TCR_Public/970909.MBX       T R O U B L E D   C O M P A N Y   R E P O R T E R

               September 9, 1997, Vol. 1, No. 12

                        In This Issue

ABC INTERNATIONAL: Gets More Time to File Plan
BARNEY’S: New President and Chief Operating Officer Named
BARNEY’S: Deadline for Agreement with Dickson Extended
FEDERATED: Proposes $4.3 Million Settlement with Customers
L. LURIA: Rejects Nonresidential Real Property Leases

LEVITZ: Chapter 11 Filing Details
MONTGOMERY WARD: Cash Will Last Until Christmas
PCG Corp. I: Wants to Settle Suit with Former Employees
PELICAN PRINTING: Press, Other Assets Sold
TOLLYCRAFT: Troubled Company Evicted from Its Building

UNITED HEALTHCARE: Environmental Audit Necessary for Sale


ABC INTERNATIONAL: Gets More Time to File Plan
ABC International Traders, Inc., was granted a deadline extension by Judge
Arthur M. Greenwald of the Central District of California and now has up
to and including October 13, 997, to file a plan of reorganization.  The
period to obtain acceptances was extended up to and including December 13,

BARNEY’S: New President and Chief Operating Officer Named
Barney's, Inc., has appointed Thomas C. Shull, CEO of Meridian Ventures,
Inc., and former Macy's restructuring executive, as Barney’s president,
COO, and a member of its executive committee.  Shull replaces John
Brincko, who resigned from the Company last month.

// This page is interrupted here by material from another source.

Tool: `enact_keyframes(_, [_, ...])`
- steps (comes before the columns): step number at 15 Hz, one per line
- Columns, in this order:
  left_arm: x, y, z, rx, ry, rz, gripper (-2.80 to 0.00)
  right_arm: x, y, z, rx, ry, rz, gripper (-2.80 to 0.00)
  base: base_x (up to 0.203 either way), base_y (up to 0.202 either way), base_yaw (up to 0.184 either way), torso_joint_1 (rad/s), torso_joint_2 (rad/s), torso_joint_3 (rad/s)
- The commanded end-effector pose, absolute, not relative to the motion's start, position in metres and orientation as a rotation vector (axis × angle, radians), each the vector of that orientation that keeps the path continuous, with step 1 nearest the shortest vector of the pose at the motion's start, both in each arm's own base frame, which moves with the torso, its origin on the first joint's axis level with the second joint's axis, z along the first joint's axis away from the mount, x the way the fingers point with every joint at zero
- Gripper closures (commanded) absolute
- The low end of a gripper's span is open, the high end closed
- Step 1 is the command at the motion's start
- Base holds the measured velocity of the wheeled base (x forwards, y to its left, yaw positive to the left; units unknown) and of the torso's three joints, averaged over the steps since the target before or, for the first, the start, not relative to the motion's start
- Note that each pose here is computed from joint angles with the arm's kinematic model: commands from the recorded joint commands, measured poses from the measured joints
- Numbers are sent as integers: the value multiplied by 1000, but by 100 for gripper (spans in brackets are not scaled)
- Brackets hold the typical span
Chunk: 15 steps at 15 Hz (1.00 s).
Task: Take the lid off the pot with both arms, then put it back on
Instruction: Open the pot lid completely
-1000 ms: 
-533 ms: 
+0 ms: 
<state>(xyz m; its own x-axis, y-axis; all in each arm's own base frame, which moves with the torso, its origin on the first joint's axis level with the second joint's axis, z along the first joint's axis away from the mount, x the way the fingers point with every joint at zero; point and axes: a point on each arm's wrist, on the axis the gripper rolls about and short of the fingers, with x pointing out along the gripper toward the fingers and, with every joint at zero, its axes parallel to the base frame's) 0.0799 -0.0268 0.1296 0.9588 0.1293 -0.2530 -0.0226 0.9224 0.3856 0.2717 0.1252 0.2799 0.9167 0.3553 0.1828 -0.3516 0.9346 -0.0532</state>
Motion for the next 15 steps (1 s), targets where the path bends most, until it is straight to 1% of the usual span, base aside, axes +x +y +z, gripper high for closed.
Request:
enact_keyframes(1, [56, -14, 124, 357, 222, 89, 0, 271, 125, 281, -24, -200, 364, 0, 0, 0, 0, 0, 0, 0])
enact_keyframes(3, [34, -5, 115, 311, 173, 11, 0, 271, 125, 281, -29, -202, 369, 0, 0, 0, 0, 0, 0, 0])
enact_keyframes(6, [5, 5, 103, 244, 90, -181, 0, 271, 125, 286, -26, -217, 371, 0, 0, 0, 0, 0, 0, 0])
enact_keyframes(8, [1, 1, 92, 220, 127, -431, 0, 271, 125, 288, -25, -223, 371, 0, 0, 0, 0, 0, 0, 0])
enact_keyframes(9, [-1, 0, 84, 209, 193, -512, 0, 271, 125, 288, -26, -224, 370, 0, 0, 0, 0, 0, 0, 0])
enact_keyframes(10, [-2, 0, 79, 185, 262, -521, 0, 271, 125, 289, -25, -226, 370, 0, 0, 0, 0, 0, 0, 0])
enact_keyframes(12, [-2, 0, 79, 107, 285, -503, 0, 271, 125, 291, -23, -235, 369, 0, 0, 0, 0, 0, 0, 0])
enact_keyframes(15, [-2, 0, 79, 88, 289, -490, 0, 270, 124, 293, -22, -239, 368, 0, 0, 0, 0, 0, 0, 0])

Shull will be responsible for day-to-day operations and will report to the
company's executive committee, consisting of Phyllis, Gene, and Robert
Pressman and Tom Shull.

As executive vice president of R.H. Macy & Co., Inc., Shull helped
lead that company's aggressive turnaround program, creating $2 billion of
value in two years and preparing and implementing the company's business plan.

Shull is co-founder and CEO of Meridian Ventures, Inc., a retail venture
management and turnaround firm through which he served as acting chairman
and chief executive officer of specialty retailer Merry-Go-Round
Enterprises during its Chapter 11 proceedings in 1995.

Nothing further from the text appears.